--- Brief ---
Hand back all records exactly, pictures omitted.

--- Given records ---
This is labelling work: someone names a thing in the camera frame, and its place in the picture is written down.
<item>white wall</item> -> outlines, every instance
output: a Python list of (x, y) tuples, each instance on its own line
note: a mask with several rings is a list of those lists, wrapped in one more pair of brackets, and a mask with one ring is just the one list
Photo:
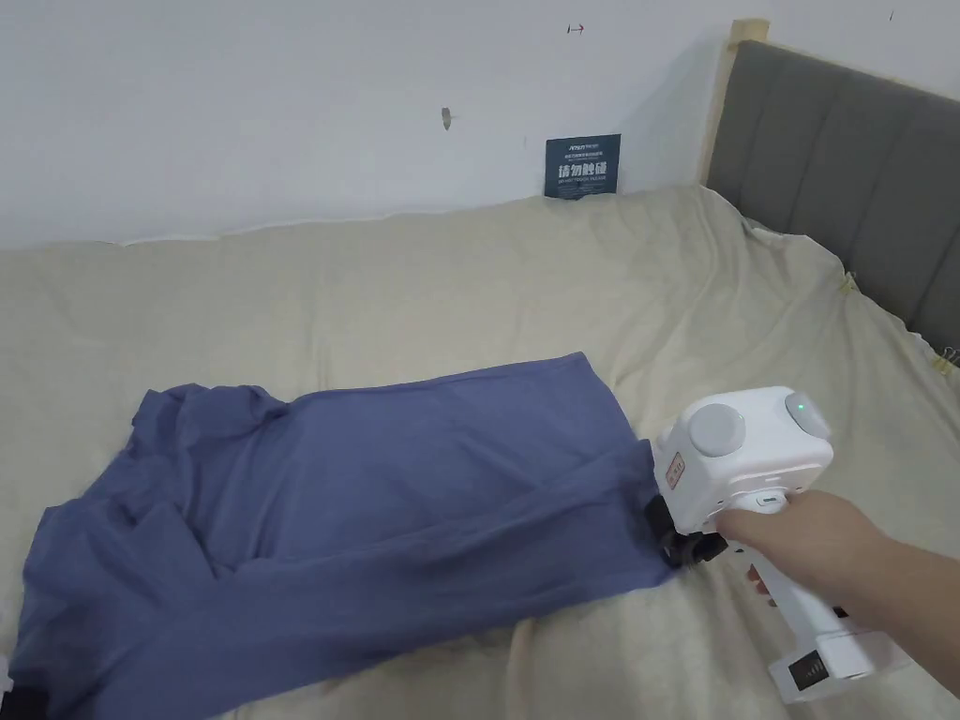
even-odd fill
[(900, 4), (7, 0), (0, 246), (493, 204), (577, 134), (623, 133), (621, 190), (691, 181), (737, 17), (960, 95), (960, 3)]

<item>mattress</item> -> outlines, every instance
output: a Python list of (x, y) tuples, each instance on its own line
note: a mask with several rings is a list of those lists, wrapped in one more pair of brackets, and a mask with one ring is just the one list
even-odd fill
[[(811, 239), (699, 187), (272, 228), (210, 242), (0, 253), (0, 653), (42, 510), (126, 441), (144, 393), (293, 399), (582, 350), (640, 437), (707, 394), (784, 384), (834, 428), (818, 487), (960, 555), (960, 373)], [(955, 717), (919, 667), (785, 708), (777, 611), (725, 554), (667, 585), (465, 637), (246, 706), (245, 720)]]

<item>blue fabric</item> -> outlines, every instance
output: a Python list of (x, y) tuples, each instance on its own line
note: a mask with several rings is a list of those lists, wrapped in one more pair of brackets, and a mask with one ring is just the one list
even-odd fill
[(149, 392), (39, 524), (12, 676), (53, 720), (205, 718), (655, 586), (655, 493), (579, 353), (291, 403)]

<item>gray upholstered headboard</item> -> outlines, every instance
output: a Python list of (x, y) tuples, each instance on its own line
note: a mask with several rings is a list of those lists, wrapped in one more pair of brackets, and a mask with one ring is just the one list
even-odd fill
[(707, 186), (834, 252), (936, 349), (960, 348), (960, 103), (743, 42)]

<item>hand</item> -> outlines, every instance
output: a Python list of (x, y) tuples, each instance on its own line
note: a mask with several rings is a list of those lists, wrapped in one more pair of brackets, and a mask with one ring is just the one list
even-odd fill
[(727, 540), (754, 548), (794, 582), (841, 605), (865, 565), (892, 542), (851, 502), (818, 491), (791, 497), (775, 515), (727, 510), (716, 526)]

--- Worked solution ---
This is labelling work: someone names a thing in the camera frame, and its place in the picture is written down.
<item>white wall</item> -> outlines, every instance
output: a Python list of (x, y) tuples, each instance on its own line
note: a mask with several rings is a list of those lists, wrapped in one more pair of brackets, and a mask with one ring is just the one list
Photo:
even-odd fill
[(900, 4), (7, 0), (0, 246), (493, 204), (577, 134), (623, 133), (621, 190), (691, 181), (737, 17), (960, 95), (960, 3)]

<item>mattress</item> -> outlines, every instance
output: a Python list of (x, y) tuples, each instance on its own line
note: a mask with several rings is a list of those lists, wrapped in one more pair of brackets, and a mask with one ring is just the one list
even-odd fill
[[(811, 239), (699, 187), (272, 228), (210, 242), (0, 253), (0, 653), (42, 510), (126, 441), (144, 393), (293, 399), (582, 350), (640, 437), (707, 394), (784, 384), (834, 428), (818, 487), (960, 555), (960, 373)], [(955, 717), (919, 667), (785, 708), (777, 611), (725, 554), (667, 585), (465, 637), (246, 706), (245, 720)]]

<item>blue fabric</item> -> outlines, every instance
output: a Python list of (x, y) tuples, each instance on its own line
note: a mask with several rings is a list of those lists, wrapped in one more pair of brackets, and a mask with one ring is just the one list
even-odd fill
[(149, 392), (39, 524), (12, 676), (53, 720), (205, 718), (655, 586), (655, 493), (579, 353), (291, 403)]

<item>gray upholstered headboard</item> -> outlines, every instance
output: a Python list of (x, y) tuples, each instance on its own line
note: a mask with several rings is a list of those lists, wrapped in one more pair of brackets, and a mask with one ring is just the one list
even-odd fill
[(707, 186), (834, 252), (936, 349), (960, 348), (960, 103), (743, 42)]

<item>hand</item> -> outlines, every instance
output: a Python list of (x, y) tuples, each instance on its own line
note: a mask with several rings is a list of those lists, wrapped in one more pair of brackets, and a mask with one ring is just the one list
even-odd fill
[(727, 540), (754, 548), (794, 582), (841, 605), (865, 565), (892, 542), (851, 502), (818, 491), (791, 497), (775, 515), (727, 510), (716, 526)]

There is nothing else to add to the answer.